Some people have been recirculating a video of McCain on the campaign trail in 2008, in which he defended his Democratic opponent Barack Obama to a woman referencing a racist birther conspiracy.
“I can’t trust Obama. I have read about him, and he’s not, um...he’s an Arab,” the woman said, approaching McCain at a town hall in Lakeville, Minnesota, in October 2008.
McCain then cut the woman off and took back the microphone. “No, ma’am,” he said. “He’s a decent family man [and a] citizen that I just happen to have disagreements with on fundamental issues, and that’s what the campaign’s all about. He's not [an Arab]. Thank you.”
McCain, in fact, defended Obama twice that night. First, when another supporter said he was "scared" of an Obama presidency, McCain replied: "I have to tell you, Sen. Obama is a decent person and a person you don’t have to be scared of as president of the United States."
The responses were met with heckles, boos, and a smattering of light applause, according to news reports published at the time.
Writer Stephen King called it McCain's "finest moment."
Former Obama aides and supporters expressed their gratitude for McCain's courage in standing up to bigotry and racism directed at his political opponent.
Some people contrasted McCain's words with the more aggressive style of President Donald Trump, who, incidentally, was a vocal proponent of conspiracy theories regarding Obama's citizenship during the Democrat's presidency.
Others said that the moment embodied McCain's commitment to his principles, even when doing so cost him politically.
And some people pointed out that the graciousness McCain displayed toward his opponent is largely absent in today's hyperpartisan climate.
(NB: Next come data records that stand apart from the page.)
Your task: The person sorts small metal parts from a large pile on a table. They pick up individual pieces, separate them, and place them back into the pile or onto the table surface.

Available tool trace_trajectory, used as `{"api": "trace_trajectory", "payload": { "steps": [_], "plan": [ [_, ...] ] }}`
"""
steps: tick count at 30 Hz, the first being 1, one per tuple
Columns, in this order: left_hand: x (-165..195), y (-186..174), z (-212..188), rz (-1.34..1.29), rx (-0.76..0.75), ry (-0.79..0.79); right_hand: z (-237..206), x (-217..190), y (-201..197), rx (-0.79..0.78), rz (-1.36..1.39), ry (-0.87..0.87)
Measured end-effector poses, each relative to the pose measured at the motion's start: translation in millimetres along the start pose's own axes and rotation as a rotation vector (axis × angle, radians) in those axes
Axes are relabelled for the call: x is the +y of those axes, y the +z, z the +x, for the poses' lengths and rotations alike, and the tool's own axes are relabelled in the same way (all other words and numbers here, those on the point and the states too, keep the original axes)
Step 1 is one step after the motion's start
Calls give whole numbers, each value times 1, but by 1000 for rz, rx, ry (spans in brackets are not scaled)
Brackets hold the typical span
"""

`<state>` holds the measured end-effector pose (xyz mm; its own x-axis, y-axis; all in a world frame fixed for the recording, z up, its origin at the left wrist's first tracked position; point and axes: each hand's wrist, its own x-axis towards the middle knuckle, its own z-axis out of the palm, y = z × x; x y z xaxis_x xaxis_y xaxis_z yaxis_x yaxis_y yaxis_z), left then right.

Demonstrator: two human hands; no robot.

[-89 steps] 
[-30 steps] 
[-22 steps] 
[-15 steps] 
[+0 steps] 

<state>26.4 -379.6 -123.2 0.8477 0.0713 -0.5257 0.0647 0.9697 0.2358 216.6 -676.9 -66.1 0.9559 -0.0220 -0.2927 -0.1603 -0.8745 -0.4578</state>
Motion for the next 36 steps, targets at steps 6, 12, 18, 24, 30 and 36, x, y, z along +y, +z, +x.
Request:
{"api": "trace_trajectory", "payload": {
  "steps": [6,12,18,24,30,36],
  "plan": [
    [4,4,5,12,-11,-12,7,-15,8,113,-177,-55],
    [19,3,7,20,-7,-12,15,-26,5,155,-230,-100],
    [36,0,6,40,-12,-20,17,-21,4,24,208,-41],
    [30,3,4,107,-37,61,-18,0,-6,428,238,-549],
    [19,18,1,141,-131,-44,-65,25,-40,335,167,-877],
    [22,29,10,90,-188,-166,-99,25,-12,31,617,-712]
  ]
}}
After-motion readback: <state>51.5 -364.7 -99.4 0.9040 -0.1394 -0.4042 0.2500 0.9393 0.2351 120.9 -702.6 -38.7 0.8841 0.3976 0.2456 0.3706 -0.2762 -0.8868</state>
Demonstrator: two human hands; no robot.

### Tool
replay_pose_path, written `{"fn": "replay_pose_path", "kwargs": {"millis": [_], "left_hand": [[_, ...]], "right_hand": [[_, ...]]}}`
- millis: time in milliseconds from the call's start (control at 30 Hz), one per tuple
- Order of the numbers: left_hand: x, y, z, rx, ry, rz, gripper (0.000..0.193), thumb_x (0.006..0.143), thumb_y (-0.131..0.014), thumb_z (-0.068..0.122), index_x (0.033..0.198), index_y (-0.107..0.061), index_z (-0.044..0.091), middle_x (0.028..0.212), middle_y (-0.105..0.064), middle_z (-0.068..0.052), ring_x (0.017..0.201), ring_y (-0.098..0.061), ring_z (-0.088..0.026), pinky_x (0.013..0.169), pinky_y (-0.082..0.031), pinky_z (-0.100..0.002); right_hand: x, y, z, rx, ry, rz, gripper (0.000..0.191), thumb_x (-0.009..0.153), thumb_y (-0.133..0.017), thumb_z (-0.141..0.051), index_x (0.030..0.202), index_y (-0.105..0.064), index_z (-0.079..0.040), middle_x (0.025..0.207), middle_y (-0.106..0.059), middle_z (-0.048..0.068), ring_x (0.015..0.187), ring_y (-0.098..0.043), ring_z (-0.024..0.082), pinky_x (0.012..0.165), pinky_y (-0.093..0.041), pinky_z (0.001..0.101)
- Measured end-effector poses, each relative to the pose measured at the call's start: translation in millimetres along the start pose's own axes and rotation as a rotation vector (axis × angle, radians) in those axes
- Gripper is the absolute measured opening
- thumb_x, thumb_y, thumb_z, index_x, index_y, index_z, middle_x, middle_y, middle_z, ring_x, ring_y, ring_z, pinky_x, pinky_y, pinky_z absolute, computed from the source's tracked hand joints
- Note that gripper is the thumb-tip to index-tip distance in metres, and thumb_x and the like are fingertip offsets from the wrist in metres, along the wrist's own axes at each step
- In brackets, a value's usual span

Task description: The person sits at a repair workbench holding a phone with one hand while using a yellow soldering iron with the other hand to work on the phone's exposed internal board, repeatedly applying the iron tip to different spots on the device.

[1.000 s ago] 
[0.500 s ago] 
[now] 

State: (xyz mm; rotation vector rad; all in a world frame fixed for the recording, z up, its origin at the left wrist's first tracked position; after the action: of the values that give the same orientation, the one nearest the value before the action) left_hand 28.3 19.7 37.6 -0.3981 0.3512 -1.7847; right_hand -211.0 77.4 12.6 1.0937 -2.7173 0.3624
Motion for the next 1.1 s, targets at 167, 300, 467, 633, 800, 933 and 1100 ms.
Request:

"He was a dignified and respectful man," one user wrote, "we need more not less."
"Once a hero, always a hero," tweeted author Ali Rizvi.
Not everyone, however, was as impressed by the clip, with some interpreting his remarks to be insulting to Arabs.
In a statement reacting to McCain's death Saturday, Obama said that despite differences in their politics and backgrounds, the 2008 presidential opponents had "a fidelity to something higher — the ideals for which generations of Americans and immigrants alike have fought, marched and sacrificed.”
"We saw this country as a place where anything is possible — and citizenship as our patriotic obligation to ensure it forever remains that way," Obama wrote.
McCain has asked both Obama and former president George W. Bush — whom the Arizona Republican unsuccessfully challenged for the 2000 Republican presidential nomination — to deliver eulogies at his funeral, according to several news reports Saturday.